[TYPES] What's a program? (Seriously)
Thomas Streicher
streicher at mathematik.tu-darmstadt.de
Wed May 19 11:59:13 EDT 2021
n Wed, May 19, 2021 at 05:26:52PM +0200, Gabriel Scherer wrote:
> I am not convinced by the example of Jason and Thomas, which suggests that
> I am missing something.
>
> We can interpret the excluded middle in classical abstract machines (for
> example Curien-Herbelin-family mu-mutilda, or Parigot's earlier classical
> lambda-calculus), or in presence of control operators (classical abstract
> machines being nicer syntax for non-delimited continuation operators). If
> you ask for for a proof of (A \/ not A), you get a "fake" proof of (not A);
> if you ever manage to build a proof of A and try to use it to get a
> contradiction using this (not A), it will "cheat" by traveling back in time
> to your "ask", and serve you your own proof of A.
>
> This gives a computational interpretation of (non-truncated) excluded
> middle that seems perfectly in line with Talia's notion of "program". Of
> course, what we don't get that we might expect is a canonicity property: we
> now have "fake" proofs of (A \/ B) that cannot be distinguished from "real"
> proofs by normalization alone, you have to interact with them to see where
> they take you. (Or, if you see those classical programs through a
> double-negation translation, they aren't really at type (A \/ B), but
> rather at its double-negation translation, which has weirder normal forms.)
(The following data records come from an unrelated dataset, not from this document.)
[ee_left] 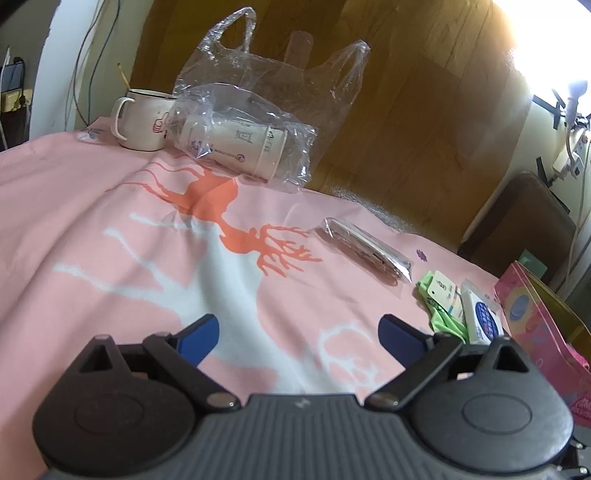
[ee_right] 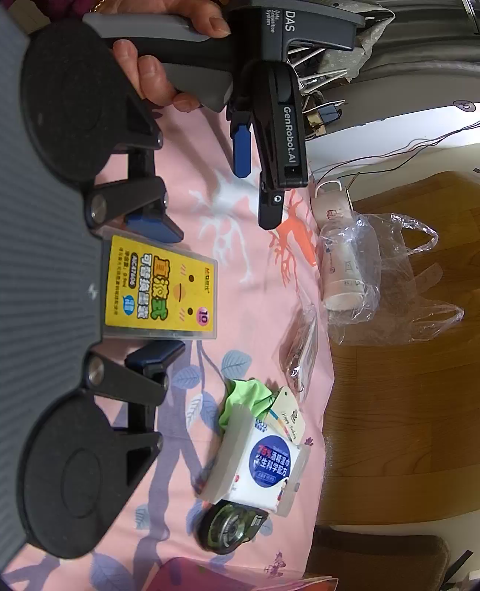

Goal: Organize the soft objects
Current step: 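Carry the yellow card into the pink tin box and open the right gripper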

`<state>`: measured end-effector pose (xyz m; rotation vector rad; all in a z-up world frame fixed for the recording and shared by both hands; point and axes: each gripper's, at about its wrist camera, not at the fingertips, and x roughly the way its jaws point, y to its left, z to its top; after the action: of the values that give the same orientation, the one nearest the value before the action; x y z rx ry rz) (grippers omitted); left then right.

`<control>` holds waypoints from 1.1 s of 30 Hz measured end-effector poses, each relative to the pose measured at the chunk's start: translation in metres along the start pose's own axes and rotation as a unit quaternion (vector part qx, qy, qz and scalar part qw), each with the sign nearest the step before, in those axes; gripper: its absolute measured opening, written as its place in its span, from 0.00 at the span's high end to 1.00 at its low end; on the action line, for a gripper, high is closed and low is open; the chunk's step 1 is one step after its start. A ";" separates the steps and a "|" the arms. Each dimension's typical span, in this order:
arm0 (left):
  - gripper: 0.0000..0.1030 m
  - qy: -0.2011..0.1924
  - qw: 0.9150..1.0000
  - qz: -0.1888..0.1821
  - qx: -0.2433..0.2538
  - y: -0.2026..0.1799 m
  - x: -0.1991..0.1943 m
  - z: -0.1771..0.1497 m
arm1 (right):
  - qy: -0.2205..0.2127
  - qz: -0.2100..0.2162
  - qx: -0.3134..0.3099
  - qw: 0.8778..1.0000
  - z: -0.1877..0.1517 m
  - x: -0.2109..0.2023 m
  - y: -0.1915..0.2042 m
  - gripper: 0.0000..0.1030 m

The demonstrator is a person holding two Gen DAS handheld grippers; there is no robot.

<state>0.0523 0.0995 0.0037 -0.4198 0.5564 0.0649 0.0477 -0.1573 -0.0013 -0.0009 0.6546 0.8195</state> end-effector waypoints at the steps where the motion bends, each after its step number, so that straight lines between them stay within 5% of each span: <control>1: 0.05 0.001 1.000 -0.001 0.003 -0.001 0.001 0.000 | 0.000 0.000 -0.001 1.000 0.000 0.000 0.000 0.41; 9: 0.03 0.062 0.994 -0.083 0.029 -0.016 -0.008 -0.008 | -0.005 -0.017 -0.066 0.998 -0.012 -0.017 0.021 0.42; 15: 0.03 0.157 0.971 -0.173 0.053 -0.048 -0.012 -0.025 | -0.031 -0.024 -0.068 0.997 -0.026 -0.039 0.026 0.42; 22: 0.51 0.217 0.949 -0.226 0.033 -0.080 -0.004 -0.033 | -0.065 -0.042 -0.058 0.995 -0.027 -0.051 0.020 0.42; 27: 0.60 0.205 0.947 -0.235 0.074 -0.125 -0.003 -0.019 | -0.121 -0.083 -0.041 0.988 -0.019 -0.076 -0.003 0.42; 33: 0.58 0.174 0.930 -0.282 0.160 -0.223 0.003 0.008 | -0.197 -0.166 -0.020 0.966 0.001 -0.121 -0.052 0.42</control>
<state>0.0973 -0.1013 0.0903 -0.2588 0.7615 -0.6577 0.0233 -0.2746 0.0523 0.0150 0.2505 0.4865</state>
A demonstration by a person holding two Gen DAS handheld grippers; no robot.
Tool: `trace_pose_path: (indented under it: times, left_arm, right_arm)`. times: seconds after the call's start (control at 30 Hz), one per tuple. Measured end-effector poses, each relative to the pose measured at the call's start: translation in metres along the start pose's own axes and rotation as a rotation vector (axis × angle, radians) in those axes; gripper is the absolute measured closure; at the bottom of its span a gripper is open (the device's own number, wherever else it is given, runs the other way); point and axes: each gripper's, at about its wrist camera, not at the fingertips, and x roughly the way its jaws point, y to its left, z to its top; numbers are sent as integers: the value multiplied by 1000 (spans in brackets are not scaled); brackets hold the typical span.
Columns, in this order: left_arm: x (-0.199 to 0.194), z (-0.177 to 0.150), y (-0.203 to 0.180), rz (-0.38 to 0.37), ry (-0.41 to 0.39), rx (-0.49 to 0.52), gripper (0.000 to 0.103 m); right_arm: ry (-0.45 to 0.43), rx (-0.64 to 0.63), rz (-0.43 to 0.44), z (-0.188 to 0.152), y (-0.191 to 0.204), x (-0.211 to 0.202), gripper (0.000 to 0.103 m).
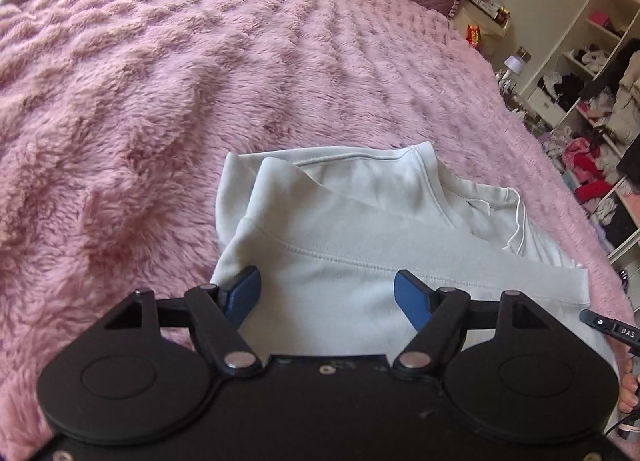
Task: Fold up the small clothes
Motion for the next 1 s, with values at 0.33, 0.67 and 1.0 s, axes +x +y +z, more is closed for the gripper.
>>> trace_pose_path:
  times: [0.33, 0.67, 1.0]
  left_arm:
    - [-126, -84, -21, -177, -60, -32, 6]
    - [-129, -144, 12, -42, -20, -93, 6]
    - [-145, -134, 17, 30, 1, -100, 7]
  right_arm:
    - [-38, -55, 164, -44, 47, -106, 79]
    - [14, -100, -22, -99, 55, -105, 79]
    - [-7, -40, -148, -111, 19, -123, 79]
All these computational interpretations of classical logic are
actually constructive interpretations of their negative translations.
This is maybe not so transparent because macros are used. But if you
consider the cps translation of these macros you again get the negative
translations.
I know the French school (Krivine in particular) is very fond of these
macros. But these macros don't add too computational power.
More generally, all effects can be translated to a purely functional kernel.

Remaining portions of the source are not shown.